I have followed this tutorial to create and visualise a PCA. The part Im particularly interested in is adding new data points to the existing model.
As the tutorial suggests, one would use predict (ir.pca, newdata=tail(log.ir, 2)) to predict new PCs. But how do I add these new observations to the existing plot ? It doesnt look like predict function returns the same object as the ir.pca used in ggplot function.
I have found similar questions here and here but these are calculating new PCA scores and adding them to the variance plot (if I understood it correctly).

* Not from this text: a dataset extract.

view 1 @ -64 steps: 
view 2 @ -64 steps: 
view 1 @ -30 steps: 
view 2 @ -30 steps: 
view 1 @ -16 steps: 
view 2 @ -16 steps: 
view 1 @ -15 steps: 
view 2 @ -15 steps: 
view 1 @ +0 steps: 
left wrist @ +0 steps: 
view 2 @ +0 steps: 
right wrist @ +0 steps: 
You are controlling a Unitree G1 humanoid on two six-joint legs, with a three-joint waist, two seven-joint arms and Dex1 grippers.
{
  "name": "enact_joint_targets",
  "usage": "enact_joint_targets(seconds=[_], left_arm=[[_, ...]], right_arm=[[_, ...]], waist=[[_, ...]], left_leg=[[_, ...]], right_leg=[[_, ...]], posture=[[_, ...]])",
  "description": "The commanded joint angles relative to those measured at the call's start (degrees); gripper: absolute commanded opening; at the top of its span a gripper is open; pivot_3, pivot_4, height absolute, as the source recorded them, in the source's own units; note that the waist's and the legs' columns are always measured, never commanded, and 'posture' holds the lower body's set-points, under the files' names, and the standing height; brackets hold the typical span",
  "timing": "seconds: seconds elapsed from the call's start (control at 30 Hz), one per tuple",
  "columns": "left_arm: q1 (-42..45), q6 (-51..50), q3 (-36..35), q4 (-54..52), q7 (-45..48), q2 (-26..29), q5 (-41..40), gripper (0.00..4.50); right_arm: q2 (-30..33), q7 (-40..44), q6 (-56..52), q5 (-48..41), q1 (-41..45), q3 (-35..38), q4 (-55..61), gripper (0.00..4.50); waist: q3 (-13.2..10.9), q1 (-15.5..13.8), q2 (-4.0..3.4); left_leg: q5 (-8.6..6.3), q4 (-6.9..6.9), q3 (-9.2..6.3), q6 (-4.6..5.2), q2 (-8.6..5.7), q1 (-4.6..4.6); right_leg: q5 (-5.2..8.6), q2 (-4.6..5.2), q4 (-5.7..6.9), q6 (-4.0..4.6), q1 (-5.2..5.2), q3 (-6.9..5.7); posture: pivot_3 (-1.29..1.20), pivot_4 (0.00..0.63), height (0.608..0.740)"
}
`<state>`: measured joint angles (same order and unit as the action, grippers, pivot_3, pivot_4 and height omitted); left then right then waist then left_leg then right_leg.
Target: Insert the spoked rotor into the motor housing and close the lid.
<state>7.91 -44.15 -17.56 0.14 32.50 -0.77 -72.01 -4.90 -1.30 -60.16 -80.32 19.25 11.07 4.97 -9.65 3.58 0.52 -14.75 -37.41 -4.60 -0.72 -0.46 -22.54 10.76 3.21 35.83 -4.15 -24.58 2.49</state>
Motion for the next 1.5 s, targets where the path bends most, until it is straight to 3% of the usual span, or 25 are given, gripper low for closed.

Ultimately what Im after is to see whether new points fall in within the confidence ellipse defined/derived using the initial dataset.

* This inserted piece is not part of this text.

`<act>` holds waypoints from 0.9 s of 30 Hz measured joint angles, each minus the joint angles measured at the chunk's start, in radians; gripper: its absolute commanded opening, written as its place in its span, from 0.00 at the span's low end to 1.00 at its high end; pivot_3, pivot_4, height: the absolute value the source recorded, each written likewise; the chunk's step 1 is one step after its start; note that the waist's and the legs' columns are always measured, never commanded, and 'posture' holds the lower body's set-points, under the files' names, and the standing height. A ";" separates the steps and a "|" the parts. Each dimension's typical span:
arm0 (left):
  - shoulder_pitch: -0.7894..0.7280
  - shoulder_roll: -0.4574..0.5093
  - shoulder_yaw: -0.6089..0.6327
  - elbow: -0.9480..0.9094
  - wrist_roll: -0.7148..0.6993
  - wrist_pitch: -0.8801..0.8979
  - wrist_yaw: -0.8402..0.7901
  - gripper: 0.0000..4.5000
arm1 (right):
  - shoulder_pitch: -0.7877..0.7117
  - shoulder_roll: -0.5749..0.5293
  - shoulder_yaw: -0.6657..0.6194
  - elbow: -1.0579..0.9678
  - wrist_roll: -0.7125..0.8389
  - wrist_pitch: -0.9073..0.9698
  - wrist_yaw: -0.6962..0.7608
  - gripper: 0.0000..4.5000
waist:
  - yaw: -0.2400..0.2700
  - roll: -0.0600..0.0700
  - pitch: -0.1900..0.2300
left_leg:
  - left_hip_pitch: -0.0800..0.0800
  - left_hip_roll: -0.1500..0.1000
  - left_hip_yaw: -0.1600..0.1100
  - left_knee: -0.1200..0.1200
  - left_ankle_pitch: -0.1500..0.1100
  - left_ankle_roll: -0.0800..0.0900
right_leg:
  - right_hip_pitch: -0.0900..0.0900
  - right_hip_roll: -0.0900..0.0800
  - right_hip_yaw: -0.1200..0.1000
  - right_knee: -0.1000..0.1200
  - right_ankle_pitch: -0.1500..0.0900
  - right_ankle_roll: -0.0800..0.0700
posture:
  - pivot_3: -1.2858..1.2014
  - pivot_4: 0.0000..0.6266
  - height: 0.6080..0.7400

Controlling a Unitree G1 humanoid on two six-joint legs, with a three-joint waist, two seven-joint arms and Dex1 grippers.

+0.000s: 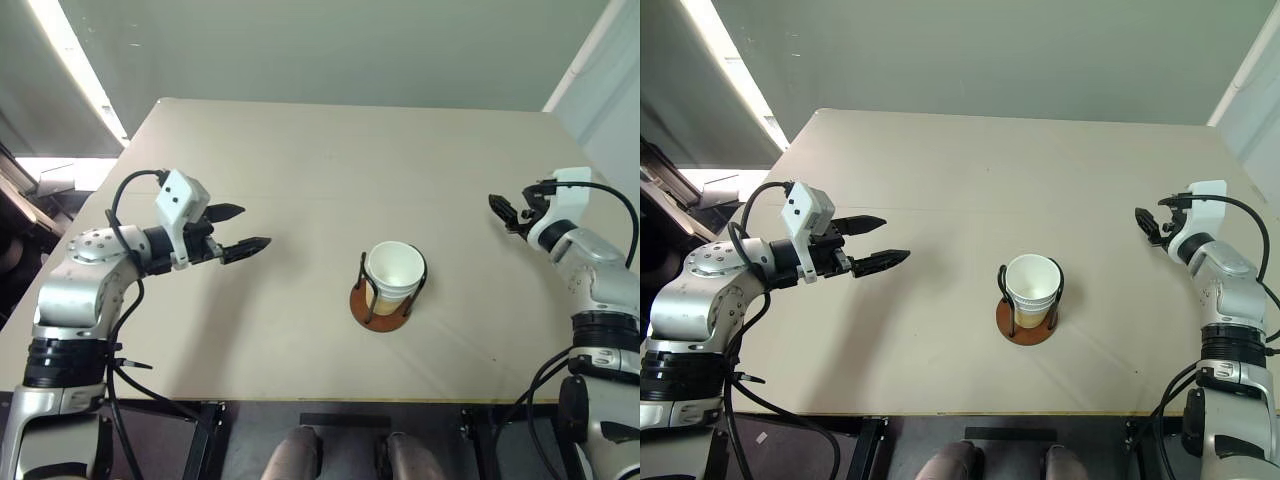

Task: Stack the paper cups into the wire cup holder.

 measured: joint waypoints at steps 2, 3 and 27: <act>0.000 0.000 0.000 0.000 0.000 0.000 -0.004 1.00 | 0.000 0.000 0.009 0.000 -0.006 0.000 0.000 0.84 | 0.000 0.000 0.000 | 0.000 0.000 0.000 0.000 0.000 0.000 | 0.000 0.000 0.000 0.000 0.000 0.000 | 0.52 0.24 1.00; 0.000 0.000 0.000 -0.001 0.000 0.000 -0.006 1.00 | 0.000 0.000 0.012 0.002 -0.009 0.000 0.000 0.84 | 0.000 0.000 0.000 | 0.000 0.000 0.000 0.000 0.000 0.000 | 0.000 0.000 0.000 0.000 0.000 0.000 | 0.52 0.24 1.00; 0.022 0.000 0.000 -0.033 -0.012 0.016 -0.015 1.00 | -0.009 0.000 0.023 0.026 -0.025 -0.013 0.018 0.84 | 0.000 0.000 0.000 | 0.000 0.000 0.000 0.000 0.000 -0.001 | 0.000 0.000 0.000 0.000 0.000 0.000 | 0.52 0.24 1.00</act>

The code I'm using from the tutorial:
# log transform
log.ir <- log(iris[, 1:4])
ir.species <- iris[, 5]
# apply PCA - scale. = TRUE is highly
# advisable, but default is FALSE.
ir.pca <- prcomp(log.ir,
center = TRUE,
scale. = TRUE)
library(devtools)
install_github("ggbiplot", "vqv")
library(ggbiplot)
g <- ggbiplot(ir.pca, obs.scale = 1, var.scale = 1,
groups = ir.species, ellipse = TRUE,
circle = TRUE)
g <- g + scale_color_discrete(name = '')
g <- g + theme(legend.direction = 'horizontal',
legend.position = 'top')
print(g)
And as the tutorial suggests I'd like to add new data which came in to the existing plot visualised with ggplot
Thanks
When we inspect the ggplot
object, we see it has an element named data
:
str(g)
# List of 9
# $ data :'data.frame': 150 obs. of 3 variables:
# ..$ xvar : num [1:150] -2.41 -2.22 -2.58 -2.45 -2.54 ...
# ..$ yvar : num [1:150] -0.397 0.69 0.428 0.686 -0.508 ...
# ..$ groups: Factor w/ 3 levels "setosa","versicolor",..: 1 1 1 1 1 1 1 1 1 1 ...
# $ layers :List of 5
# <snip>
Hence we can just add the new data points to the data
dataframe. Suppose these 10 observations from iris
are our "new" observations, and we predict their PC values:
set.seed(123)
x <- sample(seq_len(nrow(iris)), 10)
predicted <- predict(ir.pca, newdata = log.ir[x, ])
We can add these predicted values to the data
dataframe
g$data <- rbind(g$data,
data.frame(
xvar = predicted[, "PC1"],
yvar = predicted[, "PC2"],
groups = "new"
)
)